- WHAT IS NEEDED
Give back all of the records exactly.

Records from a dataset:

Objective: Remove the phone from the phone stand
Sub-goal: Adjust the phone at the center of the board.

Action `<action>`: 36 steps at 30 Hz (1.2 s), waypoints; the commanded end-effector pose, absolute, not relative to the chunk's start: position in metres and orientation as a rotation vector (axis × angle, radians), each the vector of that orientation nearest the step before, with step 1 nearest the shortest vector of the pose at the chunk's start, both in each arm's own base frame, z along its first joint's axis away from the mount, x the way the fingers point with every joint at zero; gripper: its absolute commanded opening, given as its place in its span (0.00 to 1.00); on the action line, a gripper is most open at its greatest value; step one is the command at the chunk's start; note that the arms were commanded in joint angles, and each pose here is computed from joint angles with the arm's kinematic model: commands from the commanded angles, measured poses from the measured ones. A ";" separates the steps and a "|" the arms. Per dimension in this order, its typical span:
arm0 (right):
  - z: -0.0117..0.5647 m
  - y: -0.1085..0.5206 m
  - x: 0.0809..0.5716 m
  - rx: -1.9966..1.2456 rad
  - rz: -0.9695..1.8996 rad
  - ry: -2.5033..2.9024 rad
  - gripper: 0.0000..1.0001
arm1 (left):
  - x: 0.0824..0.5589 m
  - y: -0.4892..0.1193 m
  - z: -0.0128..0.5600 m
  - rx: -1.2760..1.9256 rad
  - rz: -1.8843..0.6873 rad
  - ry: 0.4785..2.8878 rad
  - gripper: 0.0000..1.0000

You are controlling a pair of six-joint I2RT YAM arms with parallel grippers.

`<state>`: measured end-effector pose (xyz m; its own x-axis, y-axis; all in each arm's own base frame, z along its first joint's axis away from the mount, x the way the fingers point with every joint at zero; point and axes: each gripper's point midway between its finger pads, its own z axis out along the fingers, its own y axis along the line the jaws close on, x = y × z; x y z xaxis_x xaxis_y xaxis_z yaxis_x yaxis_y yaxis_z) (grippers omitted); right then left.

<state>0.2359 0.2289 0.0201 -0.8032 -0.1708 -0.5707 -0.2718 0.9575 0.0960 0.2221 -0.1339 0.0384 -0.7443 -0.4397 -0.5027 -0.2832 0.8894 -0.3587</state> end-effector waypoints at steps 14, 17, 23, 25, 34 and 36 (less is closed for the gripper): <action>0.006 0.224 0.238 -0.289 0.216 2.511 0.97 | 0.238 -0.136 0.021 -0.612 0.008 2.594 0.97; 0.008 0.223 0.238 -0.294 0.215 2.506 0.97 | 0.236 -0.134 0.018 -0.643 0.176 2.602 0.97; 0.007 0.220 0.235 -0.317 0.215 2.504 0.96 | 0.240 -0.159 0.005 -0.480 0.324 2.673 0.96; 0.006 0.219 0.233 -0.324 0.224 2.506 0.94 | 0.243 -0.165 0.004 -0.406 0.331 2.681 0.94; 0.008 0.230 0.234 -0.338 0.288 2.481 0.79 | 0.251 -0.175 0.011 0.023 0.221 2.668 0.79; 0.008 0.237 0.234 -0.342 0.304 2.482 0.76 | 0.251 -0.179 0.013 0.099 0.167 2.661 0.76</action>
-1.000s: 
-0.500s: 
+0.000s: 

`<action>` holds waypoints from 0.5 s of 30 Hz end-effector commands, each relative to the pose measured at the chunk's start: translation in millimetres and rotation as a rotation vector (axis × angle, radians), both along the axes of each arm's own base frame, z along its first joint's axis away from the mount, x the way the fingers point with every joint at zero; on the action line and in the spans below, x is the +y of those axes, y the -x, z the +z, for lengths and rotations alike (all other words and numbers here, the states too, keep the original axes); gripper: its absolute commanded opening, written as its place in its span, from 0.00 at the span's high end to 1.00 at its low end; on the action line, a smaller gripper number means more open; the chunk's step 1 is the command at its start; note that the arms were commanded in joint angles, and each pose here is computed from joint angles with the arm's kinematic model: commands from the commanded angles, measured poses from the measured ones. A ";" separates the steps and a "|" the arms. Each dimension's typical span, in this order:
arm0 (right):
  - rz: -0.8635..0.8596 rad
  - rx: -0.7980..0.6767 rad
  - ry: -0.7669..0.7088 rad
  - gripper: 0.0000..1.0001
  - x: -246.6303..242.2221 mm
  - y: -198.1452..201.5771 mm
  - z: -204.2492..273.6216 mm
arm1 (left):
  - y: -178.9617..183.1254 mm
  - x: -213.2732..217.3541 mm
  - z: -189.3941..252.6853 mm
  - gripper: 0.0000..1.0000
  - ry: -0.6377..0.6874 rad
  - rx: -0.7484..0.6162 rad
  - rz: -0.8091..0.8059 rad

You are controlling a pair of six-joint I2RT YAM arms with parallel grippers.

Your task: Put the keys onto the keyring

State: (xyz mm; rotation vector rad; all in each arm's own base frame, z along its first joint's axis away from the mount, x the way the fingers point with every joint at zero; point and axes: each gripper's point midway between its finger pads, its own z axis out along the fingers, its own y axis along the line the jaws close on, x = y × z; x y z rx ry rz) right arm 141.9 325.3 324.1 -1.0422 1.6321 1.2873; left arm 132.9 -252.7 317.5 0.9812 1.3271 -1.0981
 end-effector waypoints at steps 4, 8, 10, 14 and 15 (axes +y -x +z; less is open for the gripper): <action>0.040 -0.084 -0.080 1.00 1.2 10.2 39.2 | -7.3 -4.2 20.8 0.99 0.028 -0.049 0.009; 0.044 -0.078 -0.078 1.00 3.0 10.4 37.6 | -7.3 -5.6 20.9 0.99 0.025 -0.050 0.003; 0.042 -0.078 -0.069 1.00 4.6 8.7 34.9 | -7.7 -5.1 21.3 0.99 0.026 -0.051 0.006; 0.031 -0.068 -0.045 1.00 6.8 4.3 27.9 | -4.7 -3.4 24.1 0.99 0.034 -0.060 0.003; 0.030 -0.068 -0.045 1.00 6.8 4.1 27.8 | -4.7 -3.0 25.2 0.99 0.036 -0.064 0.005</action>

- ANSWER TO THE PROBLEM
Objective: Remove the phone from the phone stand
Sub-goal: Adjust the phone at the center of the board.

Action `<action>`: 36 steps at 30 Hz (1.2 s), waypoints; the commanded end-effector pose, absolute, not relative to the chunk's start: position in metres and orientation as a rotation vector (axis × angle, radians), each the vector of that orientation nearest the step before, with step 1 nearest the shortest vector of the pose at the chunk's start, both in each arm's own base frame, z along its first joint's axis away from the mount, x the way the fingers point with every joint at zero; gripper: its absolute commanded opening, given as its place in its span (0.00 to 1.00); on the action line, a gripper is most open at its greatest value; step one is the command at the chunk's start; note that the arms were commanded in joint angles, and each pose here is computed from joint angles with the arm's kinematic model: commands from the commanded angles, measured poses from the measured ones. A ";" separates the steps and a "|" the arms. Per dimension in this order, its typical span:
arm0 (right):
  - z: -0.0117..0.5647 m
  - y: -0.1085..0.5206 m
  - x: 0.0809..0.5716 m
  - rx: -1.9966..1.2456 rad
  - rz: -0.9695..1.8996 rad
  - ry: -2.5033..2.9024 rad
  - gripper: 0.0000..1.0001
arm1 (left):
  - x: 0.0824..0.5589 m
  - y: -0.4892..0.1193 m
  - z: -0.0128..0.5600 m
  - rx: -1.2760..1.9256 rad
  - rz: -1.8843..0.6873 rad
  - ry: 0.4785..2.8878 rad
  - gripper: 0.0000..1.0000

You are controlling a pair of six-joint I2RT YAM arms with parallel grippers.

`<state>`: measured end-effector pose (xyz m; its own x-axis, y-axis; all in each arm's own base frame, z along its first joint's axis away from the mount, x the way the fingers point with every joint at zero; point and axes: each gripper's point midway between its finger pads, its own z axis out along the fingers, its own y axis along the line the jaws close on, x = y × z; x y z xaxis_x xaxis_y xaxis_z yaxis_x yaxis_y yaxis_z) (grippers omitted); right then left.

<state>0.2359 0.2289 0.0201 -0.8032 -0.1708 -0.5707 -0.2718 0.9575 0.0960 0.2221 -0.1339 0.0384 -0.7443 -0.4397 -0.5027 -0.2832 0.8894 -0.3587</state> end-effector waypoints at steps 14, 17, 23, 25, 34 and 36 (less is closed for the gripper): <action>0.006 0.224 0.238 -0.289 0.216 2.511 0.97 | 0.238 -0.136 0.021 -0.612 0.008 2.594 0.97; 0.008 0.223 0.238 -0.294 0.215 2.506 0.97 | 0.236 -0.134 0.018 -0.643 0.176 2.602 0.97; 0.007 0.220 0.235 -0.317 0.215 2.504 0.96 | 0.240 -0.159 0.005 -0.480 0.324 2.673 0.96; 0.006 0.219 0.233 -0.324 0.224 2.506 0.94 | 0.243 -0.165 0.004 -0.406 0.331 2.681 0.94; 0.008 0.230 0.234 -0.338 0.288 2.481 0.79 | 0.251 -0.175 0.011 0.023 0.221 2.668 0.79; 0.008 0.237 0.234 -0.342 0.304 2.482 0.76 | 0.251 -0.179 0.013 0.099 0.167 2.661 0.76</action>
-1.000s: 
-0.500s: 
+0.000s: 

`<action>` holds waypoints from 0.5 s of 30 Hz end-effector commands, each relative to the pose measured at the chunk's start: translation in millimetres and rotation as a rotation vector (axis × angle, radians), both along the axes of each arm's own base frame, z along its first joint's axis away from the mount, x the way the fingers point with every joint at zero; on the action line and in the spans below, x is the +y of those axes, y the -x, z the +z, for lengths and rotations alike (all other words and numbers here, the states too, keep the original axes); gripper: its absolute commanded opening, written as its place in its span, from 0.00 at the span's high end to 1.00 at its low end; on the action line, a smaller gripper number means more open; the chunk's step 1 is the command at its start; note that the arms were commanded in joint angles, and each pose here is computed from joint angles with the arm's kinematic model: commands from the commanded angles, measured poses from the measured ones. A ";" separates the steps and a "|" the arms. Each dimension's typical span, in this order:
arm0 (right):
  - rz: -0.8635..0.8596 rad
  - rx: -0.7980..0.6767 rad
  - ry: -0.7669..0.7088 rad
  - gripper: 0.0000..1.0001
  - x: -246.6303..242.2221 mm
  - y: -198.1452..201.5771 mm
  - z: -204.2492..273.6216 mm
arm1 (left):
  - y: -178.9617..183.1254 mm
  - x: -213.2732..217.3541 mm
  - z: -189.3941..252.6853 mm
  - gripper: 0.0000..1.0000
  - ry: -0.6377..0.6874 rad
  - rx: -0.7484..0.6162 rad
  - rz: -0.8091..0.8059 rad

You are controlling a pair of six-joint I2RT YAM arms with parallel grippers.

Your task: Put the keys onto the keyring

State: (xyz mm; rotation vector rad; all in each arm's own base frame, z along its first joint's axis away from the mount, x the way the fingers point with every joint at zero; point and axes: each gripper's point midway between its finger pads, its own z axis out along the fingers, its own y axis along the line the jaws close on, x = y × z; x y z rx ry rz) right arm 141.9 325.3 324.1 -1.0422 1.6321 1.2873; left arm 132.9 -252.7 317.5 0.9812 1.3271 -1.0981
 end-effector waypoints at steps 4, 8, 10, 14 and 15 (axes +y -x +z; less is open for the gripper): <action>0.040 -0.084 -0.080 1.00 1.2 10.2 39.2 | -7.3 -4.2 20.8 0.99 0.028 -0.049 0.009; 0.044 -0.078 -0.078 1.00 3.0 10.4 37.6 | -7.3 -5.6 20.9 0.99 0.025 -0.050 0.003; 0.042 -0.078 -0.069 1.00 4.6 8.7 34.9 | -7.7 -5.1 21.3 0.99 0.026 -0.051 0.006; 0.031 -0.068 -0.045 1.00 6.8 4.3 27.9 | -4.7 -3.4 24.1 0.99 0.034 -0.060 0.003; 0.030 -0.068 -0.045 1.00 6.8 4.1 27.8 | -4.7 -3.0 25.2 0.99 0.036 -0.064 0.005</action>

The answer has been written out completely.